_Exercise brief_.
Every line with "camera" in it should be copied from the data.
——————————
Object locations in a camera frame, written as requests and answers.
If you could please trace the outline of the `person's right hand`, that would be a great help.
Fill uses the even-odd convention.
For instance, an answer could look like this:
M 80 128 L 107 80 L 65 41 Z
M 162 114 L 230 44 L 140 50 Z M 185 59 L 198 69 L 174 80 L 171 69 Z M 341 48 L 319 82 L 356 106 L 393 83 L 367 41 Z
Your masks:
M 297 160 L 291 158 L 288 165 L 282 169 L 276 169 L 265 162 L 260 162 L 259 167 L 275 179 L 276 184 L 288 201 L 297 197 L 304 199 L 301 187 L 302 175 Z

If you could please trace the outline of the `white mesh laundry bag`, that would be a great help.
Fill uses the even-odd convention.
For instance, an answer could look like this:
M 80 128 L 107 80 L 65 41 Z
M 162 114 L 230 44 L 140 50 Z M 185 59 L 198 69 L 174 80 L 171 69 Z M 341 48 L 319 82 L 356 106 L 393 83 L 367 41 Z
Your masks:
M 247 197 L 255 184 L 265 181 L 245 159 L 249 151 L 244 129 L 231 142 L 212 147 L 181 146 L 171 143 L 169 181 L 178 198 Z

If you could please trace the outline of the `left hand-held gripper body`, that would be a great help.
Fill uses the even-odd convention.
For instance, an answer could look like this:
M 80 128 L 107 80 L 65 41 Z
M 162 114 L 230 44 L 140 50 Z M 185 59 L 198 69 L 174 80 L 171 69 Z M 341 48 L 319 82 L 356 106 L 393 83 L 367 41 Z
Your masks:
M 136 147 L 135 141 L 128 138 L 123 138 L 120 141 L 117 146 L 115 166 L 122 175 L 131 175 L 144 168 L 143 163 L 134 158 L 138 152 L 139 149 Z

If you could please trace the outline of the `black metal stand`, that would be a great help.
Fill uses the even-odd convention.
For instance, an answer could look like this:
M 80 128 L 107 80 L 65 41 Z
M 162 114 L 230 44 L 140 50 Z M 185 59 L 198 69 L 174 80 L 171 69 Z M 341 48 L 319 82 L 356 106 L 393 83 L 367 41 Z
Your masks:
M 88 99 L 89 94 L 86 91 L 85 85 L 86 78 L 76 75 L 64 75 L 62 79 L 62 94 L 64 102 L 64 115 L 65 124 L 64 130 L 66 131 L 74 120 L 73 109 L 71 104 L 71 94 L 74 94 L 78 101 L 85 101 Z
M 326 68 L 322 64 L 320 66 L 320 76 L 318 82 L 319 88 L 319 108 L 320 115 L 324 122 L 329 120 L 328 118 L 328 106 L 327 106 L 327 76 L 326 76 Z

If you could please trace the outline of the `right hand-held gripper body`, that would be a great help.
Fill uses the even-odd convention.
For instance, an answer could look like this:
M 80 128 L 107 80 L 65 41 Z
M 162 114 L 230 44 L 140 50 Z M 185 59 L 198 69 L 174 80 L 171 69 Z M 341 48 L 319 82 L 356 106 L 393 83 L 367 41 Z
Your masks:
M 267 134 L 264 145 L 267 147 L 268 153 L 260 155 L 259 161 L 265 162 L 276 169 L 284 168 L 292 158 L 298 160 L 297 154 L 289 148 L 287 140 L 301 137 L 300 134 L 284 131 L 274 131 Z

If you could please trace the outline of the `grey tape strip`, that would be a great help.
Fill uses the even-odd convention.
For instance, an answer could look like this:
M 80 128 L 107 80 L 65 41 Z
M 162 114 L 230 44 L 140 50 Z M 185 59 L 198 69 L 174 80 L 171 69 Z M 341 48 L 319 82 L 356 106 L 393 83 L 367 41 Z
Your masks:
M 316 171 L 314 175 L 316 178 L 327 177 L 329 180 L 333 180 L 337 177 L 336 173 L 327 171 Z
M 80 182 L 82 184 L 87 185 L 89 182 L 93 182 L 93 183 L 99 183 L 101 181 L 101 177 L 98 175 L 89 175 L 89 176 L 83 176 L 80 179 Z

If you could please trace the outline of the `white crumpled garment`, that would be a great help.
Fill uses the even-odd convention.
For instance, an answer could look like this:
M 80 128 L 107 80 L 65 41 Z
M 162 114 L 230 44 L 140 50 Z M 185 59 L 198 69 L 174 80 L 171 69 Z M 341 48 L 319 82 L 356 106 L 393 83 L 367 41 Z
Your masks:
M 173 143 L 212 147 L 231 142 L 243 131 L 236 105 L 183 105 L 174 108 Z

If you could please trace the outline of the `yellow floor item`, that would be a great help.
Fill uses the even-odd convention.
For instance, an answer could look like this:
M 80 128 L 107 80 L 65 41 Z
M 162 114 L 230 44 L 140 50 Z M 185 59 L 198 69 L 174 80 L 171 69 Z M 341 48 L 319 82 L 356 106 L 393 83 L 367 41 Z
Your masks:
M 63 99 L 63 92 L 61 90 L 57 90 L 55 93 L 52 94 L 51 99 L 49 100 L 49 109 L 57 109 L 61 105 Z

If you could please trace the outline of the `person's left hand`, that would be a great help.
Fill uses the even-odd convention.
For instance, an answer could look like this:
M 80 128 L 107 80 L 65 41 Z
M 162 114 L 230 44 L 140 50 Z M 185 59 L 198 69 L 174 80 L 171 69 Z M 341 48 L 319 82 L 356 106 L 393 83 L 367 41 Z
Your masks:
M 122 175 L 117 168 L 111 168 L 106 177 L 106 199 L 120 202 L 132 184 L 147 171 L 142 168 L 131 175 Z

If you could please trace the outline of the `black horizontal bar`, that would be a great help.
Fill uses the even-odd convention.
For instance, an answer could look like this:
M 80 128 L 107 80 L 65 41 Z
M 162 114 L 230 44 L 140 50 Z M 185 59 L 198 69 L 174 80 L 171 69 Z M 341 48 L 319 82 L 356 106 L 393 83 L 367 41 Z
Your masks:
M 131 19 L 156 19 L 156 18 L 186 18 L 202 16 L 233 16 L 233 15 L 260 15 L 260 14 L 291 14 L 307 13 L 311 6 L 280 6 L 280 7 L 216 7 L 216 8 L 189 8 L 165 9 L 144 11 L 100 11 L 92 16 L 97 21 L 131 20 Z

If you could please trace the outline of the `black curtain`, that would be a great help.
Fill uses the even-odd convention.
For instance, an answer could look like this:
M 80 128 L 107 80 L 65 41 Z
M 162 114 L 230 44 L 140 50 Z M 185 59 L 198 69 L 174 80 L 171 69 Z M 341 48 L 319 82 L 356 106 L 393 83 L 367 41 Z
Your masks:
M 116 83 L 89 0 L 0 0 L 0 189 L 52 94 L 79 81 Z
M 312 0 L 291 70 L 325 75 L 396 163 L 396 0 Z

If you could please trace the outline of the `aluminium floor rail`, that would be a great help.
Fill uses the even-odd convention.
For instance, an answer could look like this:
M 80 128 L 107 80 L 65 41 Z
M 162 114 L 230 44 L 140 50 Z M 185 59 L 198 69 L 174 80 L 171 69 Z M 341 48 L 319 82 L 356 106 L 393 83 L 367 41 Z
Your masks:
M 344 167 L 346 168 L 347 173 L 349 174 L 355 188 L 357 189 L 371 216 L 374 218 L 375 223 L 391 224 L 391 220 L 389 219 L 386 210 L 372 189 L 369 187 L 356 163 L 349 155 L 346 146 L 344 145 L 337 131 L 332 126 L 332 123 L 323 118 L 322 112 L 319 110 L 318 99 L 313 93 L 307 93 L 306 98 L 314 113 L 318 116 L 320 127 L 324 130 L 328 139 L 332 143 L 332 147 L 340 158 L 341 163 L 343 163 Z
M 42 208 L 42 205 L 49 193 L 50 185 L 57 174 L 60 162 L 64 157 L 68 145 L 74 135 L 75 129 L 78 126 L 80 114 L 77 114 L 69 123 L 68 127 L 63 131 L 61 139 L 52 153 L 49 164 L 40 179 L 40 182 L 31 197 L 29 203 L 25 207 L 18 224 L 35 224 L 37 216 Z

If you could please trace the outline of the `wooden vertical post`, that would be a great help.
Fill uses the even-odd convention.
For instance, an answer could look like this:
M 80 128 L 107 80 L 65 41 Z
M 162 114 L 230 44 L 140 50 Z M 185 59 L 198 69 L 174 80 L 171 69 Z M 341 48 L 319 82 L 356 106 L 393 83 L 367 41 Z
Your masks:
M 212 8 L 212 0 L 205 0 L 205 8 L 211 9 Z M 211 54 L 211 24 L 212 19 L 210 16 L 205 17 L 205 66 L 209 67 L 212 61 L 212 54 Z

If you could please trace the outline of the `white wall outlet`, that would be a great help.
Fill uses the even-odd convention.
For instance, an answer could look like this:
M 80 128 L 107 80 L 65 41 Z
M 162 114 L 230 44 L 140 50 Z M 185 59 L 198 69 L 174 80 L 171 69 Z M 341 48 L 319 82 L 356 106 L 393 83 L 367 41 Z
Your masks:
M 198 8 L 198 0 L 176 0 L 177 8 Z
——————————
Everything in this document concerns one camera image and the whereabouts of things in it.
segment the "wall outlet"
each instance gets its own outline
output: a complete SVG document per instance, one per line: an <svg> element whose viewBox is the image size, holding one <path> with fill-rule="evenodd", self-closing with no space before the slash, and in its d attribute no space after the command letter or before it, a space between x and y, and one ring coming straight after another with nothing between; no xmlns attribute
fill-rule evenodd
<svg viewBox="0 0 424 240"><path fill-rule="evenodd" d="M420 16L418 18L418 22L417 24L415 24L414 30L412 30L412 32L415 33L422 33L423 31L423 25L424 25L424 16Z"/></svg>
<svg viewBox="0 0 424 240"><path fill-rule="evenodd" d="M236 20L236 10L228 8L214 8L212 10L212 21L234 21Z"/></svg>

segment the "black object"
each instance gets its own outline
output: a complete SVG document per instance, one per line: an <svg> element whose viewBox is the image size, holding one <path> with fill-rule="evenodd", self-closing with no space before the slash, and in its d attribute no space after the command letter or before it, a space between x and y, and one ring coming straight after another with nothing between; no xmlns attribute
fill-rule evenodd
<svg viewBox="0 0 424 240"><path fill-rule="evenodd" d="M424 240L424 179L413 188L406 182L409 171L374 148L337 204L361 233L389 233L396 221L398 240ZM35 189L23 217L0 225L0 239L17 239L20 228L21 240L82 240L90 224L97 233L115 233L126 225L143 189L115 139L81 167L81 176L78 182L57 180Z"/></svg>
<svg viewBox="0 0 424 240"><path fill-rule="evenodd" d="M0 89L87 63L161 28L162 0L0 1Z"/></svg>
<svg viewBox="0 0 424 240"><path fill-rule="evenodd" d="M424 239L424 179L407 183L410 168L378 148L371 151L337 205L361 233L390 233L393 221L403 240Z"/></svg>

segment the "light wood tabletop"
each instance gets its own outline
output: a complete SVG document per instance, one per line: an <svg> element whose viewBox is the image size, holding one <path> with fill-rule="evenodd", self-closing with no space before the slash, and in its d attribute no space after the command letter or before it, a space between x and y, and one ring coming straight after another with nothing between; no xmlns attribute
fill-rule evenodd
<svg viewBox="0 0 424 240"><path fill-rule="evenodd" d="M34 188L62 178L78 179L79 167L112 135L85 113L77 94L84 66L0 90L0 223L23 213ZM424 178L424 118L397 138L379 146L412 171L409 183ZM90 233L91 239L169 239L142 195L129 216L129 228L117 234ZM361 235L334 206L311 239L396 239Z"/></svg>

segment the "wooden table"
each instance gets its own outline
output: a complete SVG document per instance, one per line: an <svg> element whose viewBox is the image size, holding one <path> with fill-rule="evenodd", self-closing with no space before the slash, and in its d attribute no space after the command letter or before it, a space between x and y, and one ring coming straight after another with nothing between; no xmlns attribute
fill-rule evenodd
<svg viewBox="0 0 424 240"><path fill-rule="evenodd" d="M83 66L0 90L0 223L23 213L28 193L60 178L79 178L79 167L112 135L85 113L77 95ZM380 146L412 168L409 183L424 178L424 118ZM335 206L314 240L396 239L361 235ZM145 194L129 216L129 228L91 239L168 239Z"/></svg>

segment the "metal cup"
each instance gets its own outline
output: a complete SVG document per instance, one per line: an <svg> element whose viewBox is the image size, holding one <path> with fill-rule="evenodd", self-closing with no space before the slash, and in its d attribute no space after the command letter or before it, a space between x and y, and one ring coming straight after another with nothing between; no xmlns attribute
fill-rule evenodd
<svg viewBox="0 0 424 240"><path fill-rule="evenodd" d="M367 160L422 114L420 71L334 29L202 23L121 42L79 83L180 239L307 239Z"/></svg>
——————————
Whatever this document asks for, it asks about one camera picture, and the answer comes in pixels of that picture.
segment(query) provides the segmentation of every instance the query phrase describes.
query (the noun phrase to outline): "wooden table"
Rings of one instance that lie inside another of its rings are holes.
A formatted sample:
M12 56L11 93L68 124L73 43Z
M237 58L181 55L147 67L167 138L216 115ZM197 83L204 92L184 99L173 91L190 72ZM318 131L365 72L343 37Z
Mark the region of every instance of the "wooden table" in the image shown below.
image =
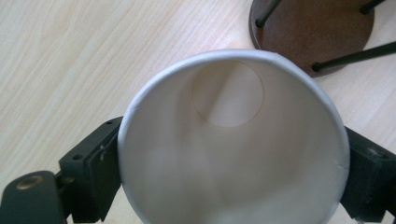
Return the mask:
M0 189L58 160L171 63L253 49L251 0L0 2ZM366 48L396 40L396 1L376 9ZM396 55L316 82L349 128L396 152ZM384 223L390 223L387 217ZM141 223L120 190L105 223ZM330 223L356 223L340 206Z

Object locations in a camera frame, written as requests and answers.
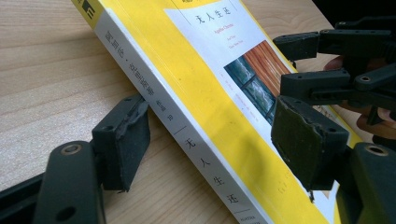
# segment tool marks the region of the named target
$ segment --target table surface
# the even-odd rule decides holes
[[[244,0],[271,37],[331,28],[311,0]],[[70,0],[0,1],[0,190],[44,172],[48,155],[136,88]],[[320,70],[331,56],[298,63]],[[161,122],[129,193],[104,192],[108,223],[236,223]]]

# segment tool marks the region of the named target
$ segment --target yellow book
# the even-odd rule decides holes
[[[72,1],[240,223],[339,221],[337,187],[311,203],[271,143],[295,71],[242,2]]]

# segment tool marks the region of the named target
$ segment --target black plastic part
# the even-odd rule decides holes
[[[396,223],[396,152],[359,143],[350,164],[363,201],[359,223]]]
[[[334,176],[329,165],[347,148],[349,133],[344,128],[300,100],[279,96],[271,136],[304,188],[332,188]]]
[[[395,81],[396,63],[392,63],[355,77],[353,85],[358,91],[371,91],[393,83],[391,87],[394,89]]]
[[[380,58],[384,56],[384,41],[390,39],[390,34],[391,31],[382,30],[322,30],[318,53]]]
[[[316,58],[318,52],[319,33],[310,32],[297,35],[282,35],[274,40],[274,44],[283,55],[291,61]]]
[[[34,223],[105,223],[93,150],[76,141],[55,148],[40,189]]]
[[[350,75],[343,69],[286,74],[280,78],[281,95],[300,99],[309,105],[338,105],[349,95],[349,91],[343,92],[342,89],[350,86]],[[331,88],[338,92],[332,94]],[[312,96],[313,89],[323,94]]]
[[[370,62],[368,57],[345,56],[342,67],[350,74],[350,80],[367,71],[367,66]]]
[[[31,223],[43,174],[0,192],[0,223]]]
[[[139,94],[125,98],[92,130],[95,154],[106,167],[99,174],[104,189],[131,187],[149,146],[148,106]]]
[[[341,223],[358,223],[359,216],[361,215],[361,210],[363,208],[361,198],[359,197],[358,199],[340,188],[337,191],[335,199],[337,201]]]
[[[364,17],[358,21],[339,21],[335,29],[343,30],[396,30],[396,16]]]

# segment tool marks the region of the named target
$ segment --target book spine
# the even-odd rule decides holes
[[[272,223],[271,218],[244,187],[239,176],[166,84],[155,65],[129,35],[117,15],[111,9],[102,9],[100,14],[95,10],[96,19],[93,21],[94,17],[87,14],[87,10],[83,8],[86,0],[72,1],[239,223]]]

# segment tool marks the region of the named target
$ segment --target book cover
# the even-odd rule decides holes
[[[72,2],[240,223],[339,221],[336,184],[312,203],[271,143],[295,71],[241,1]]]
——————————
_Completed task_.
Object locations in a camera frame, written as requests and answers.
Everything in this document concerns one camera image and the whereabouts of things in it.
Whatever this document asks for, it asks about one camera picture, and the answer comes in pixels of that picture.
Object locations in a camera frame, written as requests and answers.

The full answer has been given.